Emilio also feared that emissions from industrial facilities and truck traffic in his neighborhood will worsen the health of his son, who like many Duwamish Valley children, suffer from asthma. Conversely, Blake and his family live in Ballard on Seattle’s Northside. They often play at Golden Gardens, a waterfront park where children run on sandy beaches or explore tide pools. Blake doesn’t worry about air toxic exposure for his family. Childhood asthma rates in North Seattle are three times lower than the Duwamish Valley.
Most Seattle residents and visitors often marvel at Seattle’s waterfronts, the surrounding evergreen forests, and views of snow-capped mountains. The iconic Seattle view above includes landmarks like the Space Needle and downtown juxtaposed against Mt. Rainer on the horizon. But, many don’t see or ignore one of Seattle’s most important yet polluted landscapes. The Duwamish River and its valley on the city’s south side forms the industrial heartland of the city. It’s also the center of Seattle’s segregated riskscape.

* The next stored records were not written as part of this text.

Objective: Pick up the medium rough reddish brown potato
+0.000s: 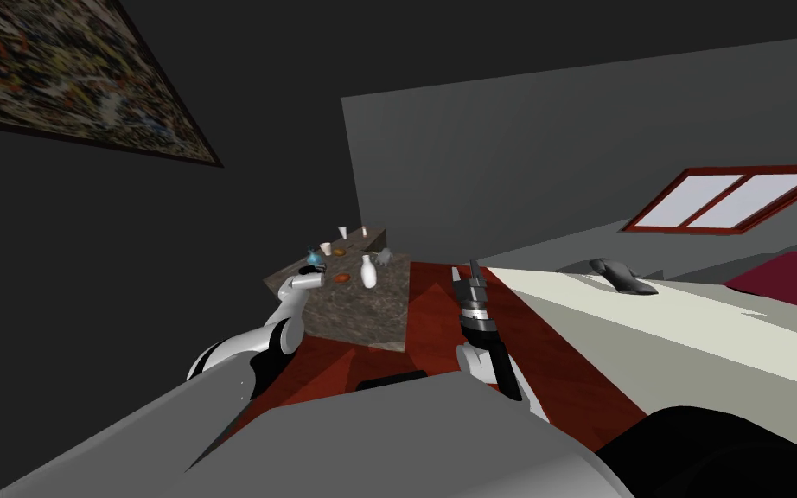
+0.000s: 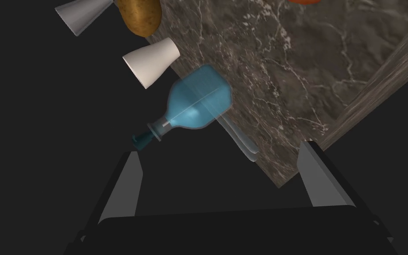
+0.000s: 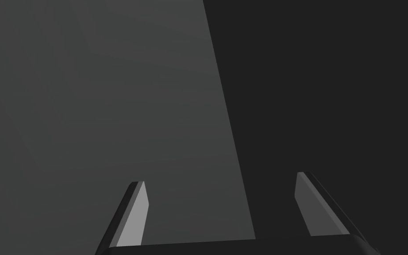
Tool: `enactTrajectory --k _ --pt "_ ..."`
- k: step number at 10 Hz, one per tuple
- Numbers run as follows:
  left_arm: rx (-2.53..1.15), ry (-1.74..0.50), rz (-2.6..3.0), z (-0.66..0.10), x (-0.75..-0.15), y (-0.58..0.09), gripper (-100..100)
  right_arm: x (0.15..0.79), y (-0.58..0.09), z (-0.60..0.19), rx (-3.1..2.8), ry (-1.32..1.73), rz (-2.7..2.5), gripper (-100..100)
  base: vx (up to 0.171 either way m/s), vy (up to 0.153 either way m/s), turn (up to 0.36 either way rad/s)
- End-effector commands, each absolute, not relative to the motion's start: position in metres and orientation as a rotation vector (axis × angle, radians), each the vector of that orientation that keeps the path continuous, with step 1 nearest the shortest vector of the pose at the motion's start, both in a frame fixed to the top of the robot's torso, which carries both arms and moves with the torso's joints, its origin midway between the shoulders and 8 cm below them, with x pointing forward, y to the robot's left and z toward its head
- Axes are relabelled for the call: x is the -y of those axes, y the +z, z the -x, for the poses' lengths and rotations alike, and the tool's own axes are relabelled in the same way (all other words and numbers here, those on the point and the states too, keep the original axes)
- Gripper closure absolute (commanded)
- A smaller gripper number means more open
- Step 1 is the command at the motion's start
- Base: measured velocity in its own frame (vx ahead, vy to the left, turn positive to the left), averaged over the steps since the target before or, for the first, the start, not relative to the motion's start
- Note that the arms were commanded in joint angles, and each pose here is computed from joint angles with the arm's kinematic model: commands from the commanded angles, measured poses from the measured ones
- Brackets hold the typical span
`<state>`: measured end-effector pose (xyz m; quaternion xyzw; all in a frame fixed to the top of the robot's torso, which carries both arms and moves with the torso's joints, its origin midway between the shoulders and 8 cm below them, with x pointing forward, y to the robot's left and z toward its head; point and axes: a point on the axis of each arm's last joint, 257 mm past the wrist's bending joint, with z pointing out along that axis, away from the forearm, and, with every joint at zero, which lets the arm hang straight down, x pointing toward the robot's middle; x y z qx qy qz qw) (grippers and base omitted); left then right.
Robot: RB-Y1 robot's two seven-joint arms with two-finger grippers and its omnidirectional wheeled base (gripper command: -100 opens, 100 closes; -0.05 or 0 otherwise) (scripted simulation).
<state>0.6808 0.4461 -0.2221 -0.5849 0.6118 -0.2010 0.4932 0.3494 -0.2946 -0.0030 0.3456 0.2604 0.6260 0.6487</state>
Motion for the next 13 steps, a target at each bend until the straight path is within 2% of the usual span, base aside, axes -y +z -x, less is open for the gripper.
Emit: enactTrajectory --k 1,8,13 --pt "-1.536 -0.478 1.45 -0.682 -0.433 -0.233 -100 0.295 -0.003 -0.349 -0.592 1.423 -0.786 0 0.006 -0.067 0.08" --pt "-1.694 -0.448 1.53 -0.671 -0.394 -0.28 -100 0.295 -0.003 -0.349 -0.592 1.423 -0.786 0 0.027 -0.051 0.024" --pt "-1.772 -0.437 1.563 -0.661 -0.371 -0.306 -100 0.295 -0.003 -0.349 -0.592 1.423 -0.785 0 0.033 -0.021 -0.007"
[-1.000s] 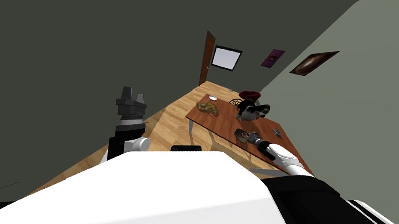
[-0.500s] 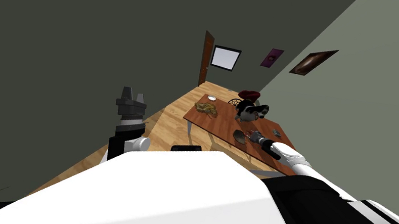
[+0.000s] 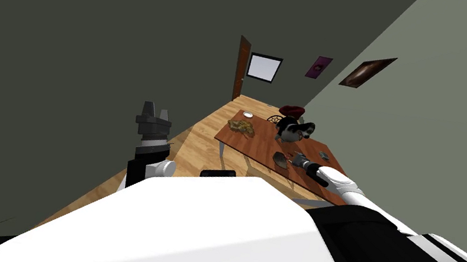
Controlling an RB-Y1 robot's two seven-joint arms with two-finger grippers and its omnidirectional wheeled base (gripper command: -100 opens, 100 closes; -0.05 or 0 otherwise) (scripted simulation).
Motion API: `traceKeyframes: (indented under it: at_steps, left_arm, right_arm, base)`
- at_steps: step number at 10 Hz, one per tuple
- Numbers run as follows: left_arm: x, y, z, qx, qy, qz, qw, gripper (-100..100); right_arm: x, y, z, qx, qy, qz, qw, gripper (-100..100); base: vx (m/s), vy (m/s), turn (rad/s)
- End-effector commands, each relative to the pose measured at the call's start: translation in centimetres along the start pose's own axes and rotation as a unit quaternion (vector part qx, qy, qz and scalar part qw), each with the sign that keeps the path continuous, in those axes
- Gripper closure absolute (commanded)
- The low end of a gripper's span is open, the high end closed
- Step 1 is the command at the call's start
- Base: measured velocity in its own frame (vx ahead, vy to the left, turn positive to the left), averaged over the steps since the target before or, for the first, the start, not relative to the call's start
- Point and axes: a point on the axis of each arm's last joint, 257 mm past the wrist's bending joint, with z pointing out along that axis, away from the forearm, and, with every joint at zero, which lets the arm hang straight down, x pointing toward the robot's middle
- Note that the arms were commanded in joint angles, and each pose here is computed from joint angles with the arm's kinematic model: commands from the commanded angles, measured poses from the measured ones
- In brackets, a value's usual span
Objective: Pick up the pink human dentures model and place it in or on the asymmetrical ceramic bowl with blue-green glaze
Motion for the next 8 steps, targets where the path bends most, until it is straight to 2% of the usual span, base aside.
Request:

For the decade from 2006 to 2016, 51 industrial facilities reported toxic emissions totaling over 392 million pounds according to data compiled by the US Environmental Protection Agency (EPA 2019). But, not all toxic air pollution is created equally (Abel 2008) and three of the smallest polluters by volume of emissions accounted for ninety percent of the city’s relative risk for simulated inhalation exposures from toxic air emissions (EPA 2019). Ardagh Glass, Alaskan Copper Works, and Young Corporation each emitted less than 60 thousand pounds of pollution, or just 0.03 percent of the city’s total, but they emitted some of the most toxic industrial air emissions like the Persistant Bioaccumlative Toxins (PBTs) chromium and lead. Therefore, South Seattle residents like Emilio now face a disproportionate share of the city’s pollution risks. Conversely, northside residents face far fewer environmental hazards. How did Seattle’s riskscape become so skewed?

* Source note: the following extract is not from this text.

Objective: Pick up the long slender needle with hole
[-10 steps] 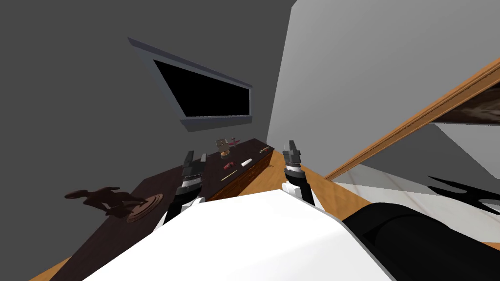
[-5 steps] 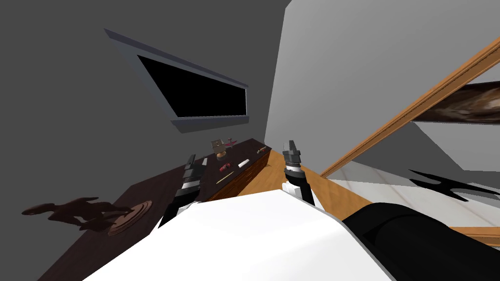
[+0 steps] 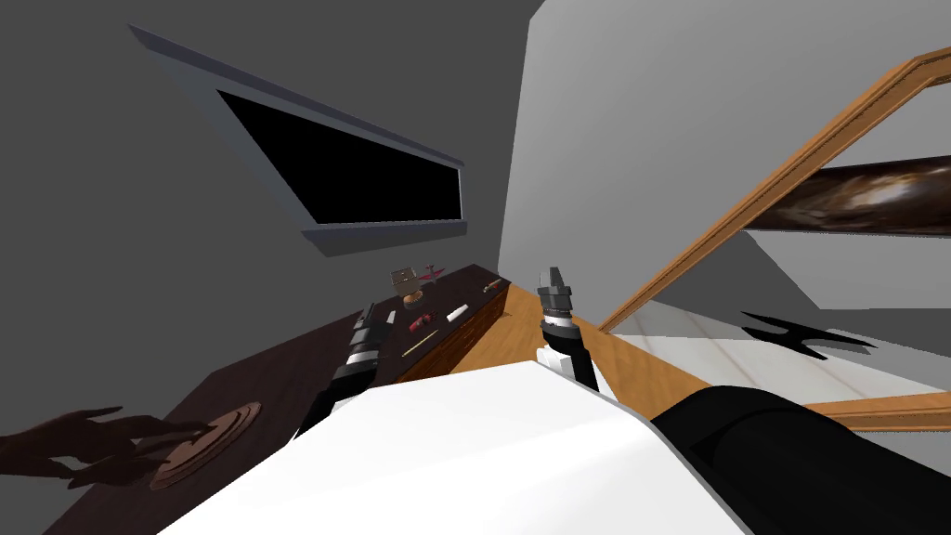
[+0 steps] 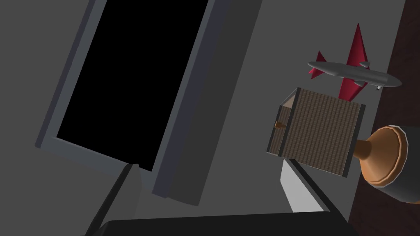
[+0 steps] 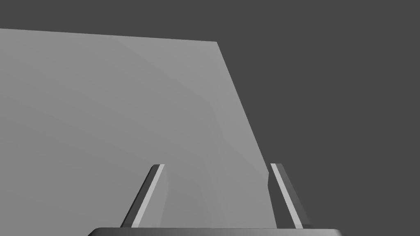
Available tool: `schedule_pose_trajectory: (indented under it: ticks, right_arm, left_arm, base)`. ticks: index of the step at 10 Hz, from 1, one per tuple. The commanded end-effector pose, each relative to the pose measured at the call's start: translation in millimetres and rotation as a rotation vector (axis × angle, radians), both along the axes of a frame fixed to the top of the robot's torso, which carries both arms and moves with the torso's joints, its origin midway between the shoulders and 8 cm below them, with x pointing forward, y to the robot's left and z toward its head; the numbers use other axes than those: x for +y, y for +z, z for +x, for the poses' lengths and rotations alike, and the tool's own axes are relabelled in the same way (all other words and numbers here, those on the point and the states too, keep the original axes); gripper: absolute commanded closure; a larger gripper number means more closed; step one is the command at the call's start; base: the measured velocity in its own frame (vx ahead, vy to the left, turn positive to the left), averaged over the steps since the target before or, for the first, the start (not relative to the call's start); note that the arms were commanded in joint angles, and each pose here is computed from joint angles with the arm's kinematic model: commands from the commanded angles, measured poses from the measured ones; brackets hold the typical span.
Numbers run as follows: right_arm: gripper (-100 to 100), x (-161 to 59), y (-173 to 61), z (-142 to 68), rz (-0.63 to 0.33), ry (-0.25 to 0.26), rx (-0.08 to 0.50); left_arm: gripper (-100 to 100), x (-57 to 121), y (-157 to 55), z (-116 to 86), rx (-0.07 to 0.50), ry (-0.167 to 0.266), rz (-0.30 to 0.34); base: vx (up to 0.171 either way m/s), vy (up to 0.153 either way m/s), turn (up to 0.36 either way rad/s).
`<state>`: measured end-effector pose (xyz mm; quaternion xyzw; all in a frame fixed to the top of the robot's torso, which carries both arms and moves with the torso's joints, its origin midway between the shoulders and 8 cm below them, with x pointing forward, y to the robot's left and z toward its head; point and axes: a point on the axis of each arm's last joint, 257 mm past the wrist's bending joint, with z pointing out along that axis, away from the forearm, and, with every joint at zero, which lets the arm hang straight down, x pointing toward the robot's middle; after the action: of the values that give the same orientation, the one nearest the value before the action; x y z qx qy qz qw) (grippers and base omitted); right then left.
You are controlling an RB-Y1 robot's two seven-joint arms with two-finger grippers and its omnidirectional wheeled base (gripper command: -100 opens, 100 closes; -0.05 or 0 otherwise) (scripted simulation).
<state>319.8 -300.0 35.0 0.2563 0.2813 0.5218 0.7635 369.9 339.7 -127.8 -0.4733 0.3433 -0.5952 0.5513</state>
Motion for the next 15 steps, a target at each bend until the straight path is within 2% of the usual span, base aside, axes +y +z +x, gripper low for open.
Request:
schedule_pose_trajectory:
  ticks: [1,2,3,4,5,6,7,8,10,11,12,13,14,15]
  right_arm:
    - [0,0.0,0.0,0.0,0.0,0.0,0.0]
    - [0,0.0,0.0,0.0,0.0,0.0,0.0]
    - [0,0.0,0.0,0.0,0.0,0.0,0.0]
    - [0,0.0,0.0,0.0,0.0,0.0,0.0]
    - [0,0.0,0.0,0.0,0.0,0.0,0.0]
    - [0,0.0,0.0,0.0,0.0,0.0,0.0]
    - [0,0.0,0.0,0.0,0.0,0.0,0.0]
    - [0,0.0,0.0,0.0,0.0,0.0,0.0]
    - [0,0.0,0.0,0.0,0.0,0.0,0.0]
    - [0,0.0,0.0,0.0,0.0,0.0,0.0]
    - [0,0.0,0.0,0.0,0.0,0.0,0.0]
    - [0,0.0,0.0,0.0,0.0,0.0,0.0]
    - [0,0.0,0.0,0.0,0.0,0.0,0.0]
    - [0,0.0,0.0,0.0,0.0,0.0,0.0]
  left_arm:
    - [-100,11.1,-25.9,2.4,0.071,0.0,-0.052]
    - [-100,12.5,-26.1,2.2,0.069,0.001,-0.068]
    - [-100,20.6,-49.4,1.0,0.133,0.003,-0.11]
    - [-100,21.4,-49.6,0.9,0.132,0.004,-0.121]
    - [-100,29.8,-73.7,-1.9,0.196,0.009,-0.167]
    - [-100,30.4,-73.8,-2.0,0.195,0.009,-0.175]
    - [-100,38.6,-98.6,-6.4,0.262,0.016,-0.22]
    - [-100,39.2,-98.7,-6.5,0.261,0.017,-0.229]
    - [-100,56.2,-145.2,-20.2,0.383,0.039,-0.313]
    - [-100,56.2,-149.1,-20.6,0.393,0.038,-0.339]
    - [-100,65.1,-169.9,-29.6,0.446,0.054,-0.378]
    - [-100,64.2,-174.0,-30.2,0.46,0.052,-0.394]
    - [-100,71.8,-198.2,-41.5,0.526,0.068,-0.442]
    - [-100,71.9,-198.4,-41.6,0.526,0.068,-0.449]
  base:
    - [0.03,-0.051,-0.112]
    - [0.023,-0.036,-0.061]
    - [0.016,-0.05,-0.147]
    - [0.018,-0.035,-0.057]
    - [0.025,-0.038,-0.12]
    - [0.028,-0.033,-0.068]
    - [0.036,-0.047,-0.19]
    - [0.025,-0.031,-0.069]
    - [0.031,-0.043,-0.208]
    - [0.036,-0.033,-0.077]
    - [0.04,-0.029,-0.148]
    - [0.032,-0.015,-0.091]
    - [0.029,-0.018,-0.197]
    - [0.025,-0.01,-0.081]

A Tale of Two Emerald Cities
Seattle has been heralded for its sustainability, but its segregating reality challenges this reputation. Many parts of the city are flourishing with vibrant green spaces, good jobs and safe and secure housing. However, other parts of the city have fared much worse, with unsafe housing conditions, deteriorating air quality, and economic insecurity. The South Seattle neighborhoods of Georgetown and South Park in particular are on the highest end of the air pollution risk gradient and the lower end of the socioeconomic status (SES) and health gradient.

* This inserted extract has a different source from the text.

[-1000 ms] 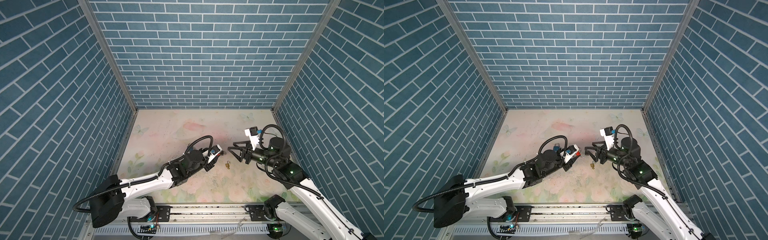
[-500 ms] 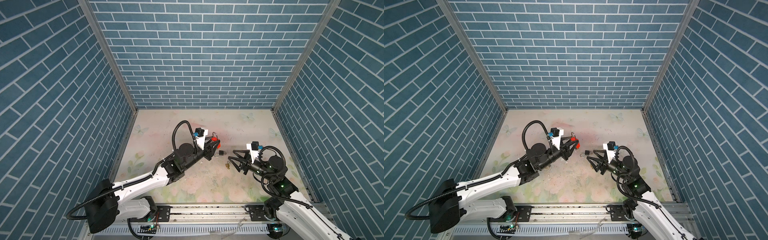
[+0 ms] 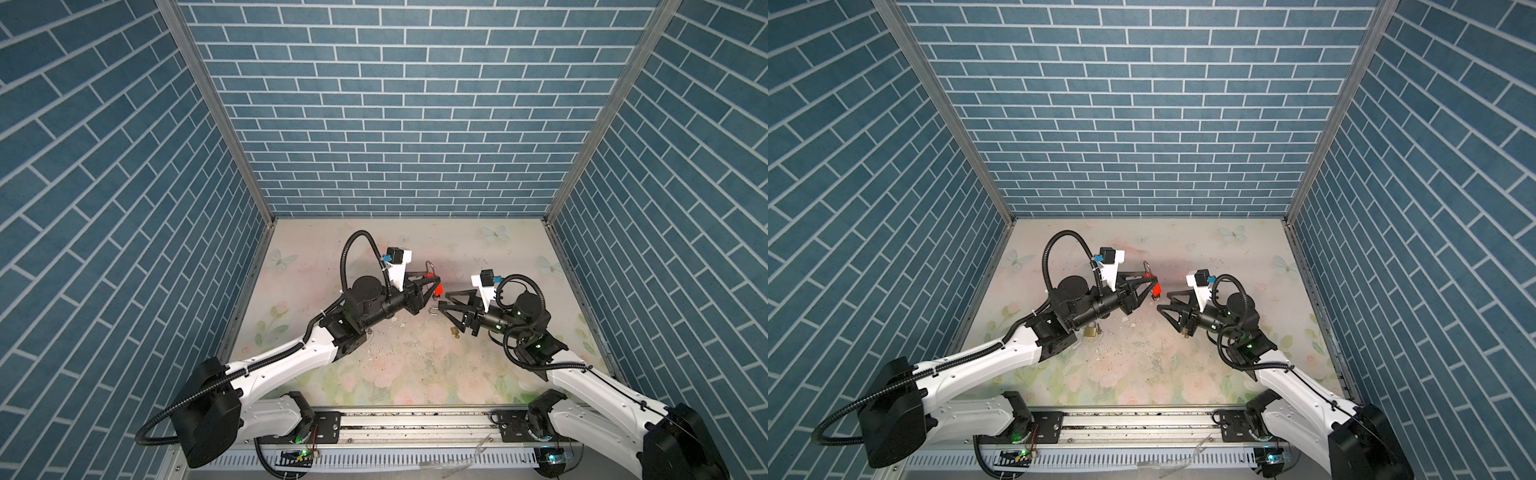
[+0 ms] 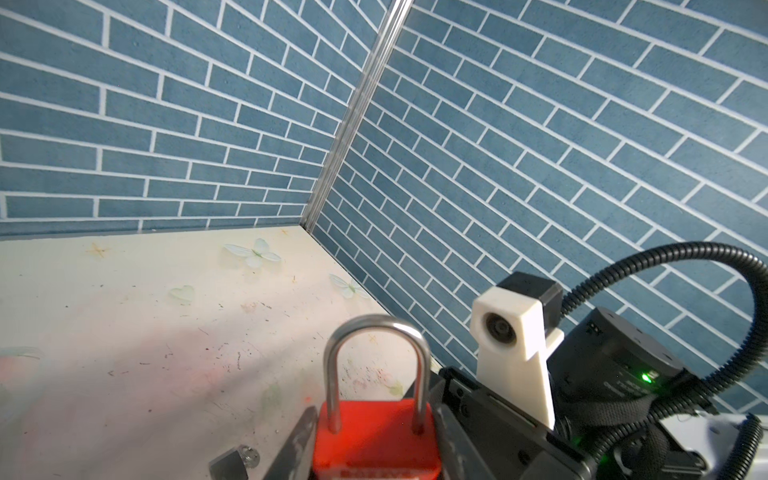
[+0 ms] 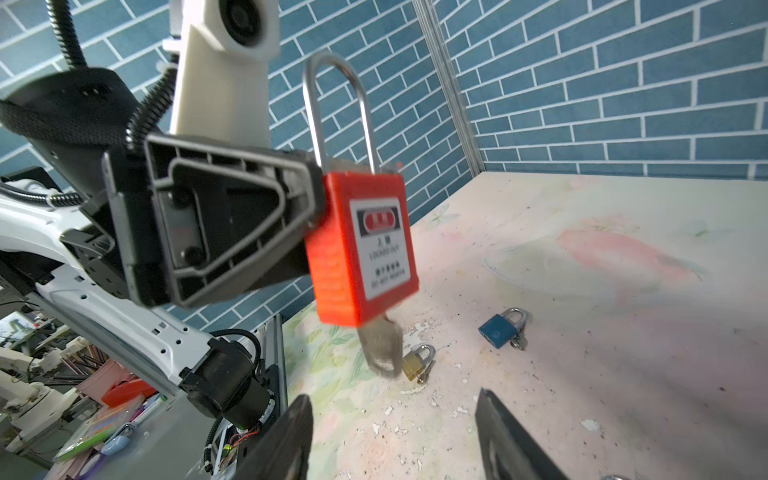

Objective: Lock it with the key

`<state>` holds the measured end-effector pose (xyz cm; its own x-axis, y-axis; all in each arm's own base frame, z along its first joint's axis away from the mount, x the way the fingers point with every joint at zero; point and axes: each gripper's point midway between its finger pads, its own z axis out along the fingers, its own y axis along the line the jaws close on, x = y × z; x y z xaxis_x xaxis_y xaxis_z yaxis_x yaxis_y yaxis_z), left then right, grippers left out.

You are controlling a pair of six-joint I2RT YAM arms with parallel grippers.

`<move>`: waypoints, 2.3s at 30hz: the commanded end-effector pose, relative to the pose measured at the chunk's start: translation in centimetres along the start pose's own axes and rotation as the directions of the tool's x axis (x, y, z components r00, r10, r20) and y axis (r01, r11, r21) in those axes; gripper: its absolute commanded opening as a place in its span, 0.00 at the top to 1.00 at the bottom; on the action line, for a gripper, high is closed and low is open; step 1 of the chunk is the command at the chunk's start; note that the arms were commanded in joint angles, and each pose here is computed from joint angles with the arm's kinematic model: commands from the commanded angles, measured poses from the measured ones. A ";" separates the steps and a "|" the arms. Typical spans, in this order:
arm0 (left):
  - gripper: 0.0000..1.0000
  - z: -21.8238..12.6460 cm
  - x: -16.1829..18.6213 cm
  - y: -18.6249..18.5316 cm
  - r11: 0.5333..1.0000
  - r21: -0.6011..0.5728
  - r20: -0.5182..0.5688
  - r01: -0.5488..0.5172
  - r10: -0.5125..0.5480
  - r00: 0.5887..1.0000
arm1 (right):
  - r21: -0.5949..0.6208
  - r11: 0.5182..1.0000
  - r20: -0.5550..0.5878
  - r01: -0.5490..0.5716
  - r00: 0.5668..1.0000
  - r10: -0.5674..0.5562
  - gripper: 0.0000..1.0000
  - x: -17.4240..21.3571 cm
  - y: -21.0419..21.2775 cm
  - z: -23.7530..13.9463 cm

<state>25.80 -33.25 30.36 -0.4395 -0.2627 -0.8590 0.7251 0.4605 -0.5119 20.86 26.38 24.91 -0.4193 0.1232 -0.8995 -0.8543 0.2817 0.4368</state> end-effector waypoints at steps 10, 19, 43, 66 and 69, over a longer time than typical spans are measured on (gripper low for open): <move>1.00 -0.1 -2.3 -1.2 0.998 0.060 0.054 0.030 -0.033 0.998 | -0.090 0.996 0.017 0.020 1.000 -0.019 0.52 -1.6 1.2 1.8; 1.00 -0.1 -2.2 -1.1 0.997 0.059 0.047 0.046 -0.049 0.998 | -0.087 0.996 0.012 0.014 1.000 -0.013 0.77 -1.8 0.7 2.4; 1.00 -1.1 1.2 10.8 0.745 -0.621 0.033 0.244 -0.286 0.958 | 0.373 0.925 -0.119 -0.068 0.986 0.121 1.00 2.8 -8.8 3.0; 1.00 -4.9 3.1 19.9 0.369 -0.709 0.355 0.601 -0.550 0.756 | 0.349 0.934 -0.245 -0.074 0.955 0.167 1.00 10.9 -8.4 3.0; 1.00 -6.2 2.3 21.0 0.330 -0.657 0.436 0.677 -0.566 0.699 | 0.332 0.939 -0.258 -0.091 0.949 0.183 1.00 11.9 -8.0 2.7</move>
<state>31.94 -28.53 17.73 -0.7807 -0.5870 -0.2142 -0.2333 0.5918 -0.7716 24.67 30.08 15.41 -0.5549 -0.0055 -0.8319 -0.7227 0.4986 0.4787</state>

This post summarizes our research program on Seattle as a case study of environmental gentrification. We examine how rich households capture more of the benefits of a cleaner and more sustainable urban environment. Poorer residents become worse off. Gentrification is a growing challenge for Seattle. The equity and social impacts associated with land use competition are an increasing concern for many residents who face displacement pressures.
Fueling this competition, on the one hand, is the city’s shift toward a postindustrial, knowledge-based economy where well-paid, highly-educated “creative class” workers outcompete service and working class residents for urban amenities like cleaner air and natural areas like parks and waterfronts. On the other hand, the commitment on the part of city officials and policy makers to creating a clean, green and sustainable city also contributes to increased competition over urban space. While Seattle is an environmental leader among North American cities, the city’s river is the center of an Environmental Justice (EJ) struggle few recognize. Since 2007, researchers at Western Washington University have been studying Seattle’s invisible riskscape as a case study of environmental injustice.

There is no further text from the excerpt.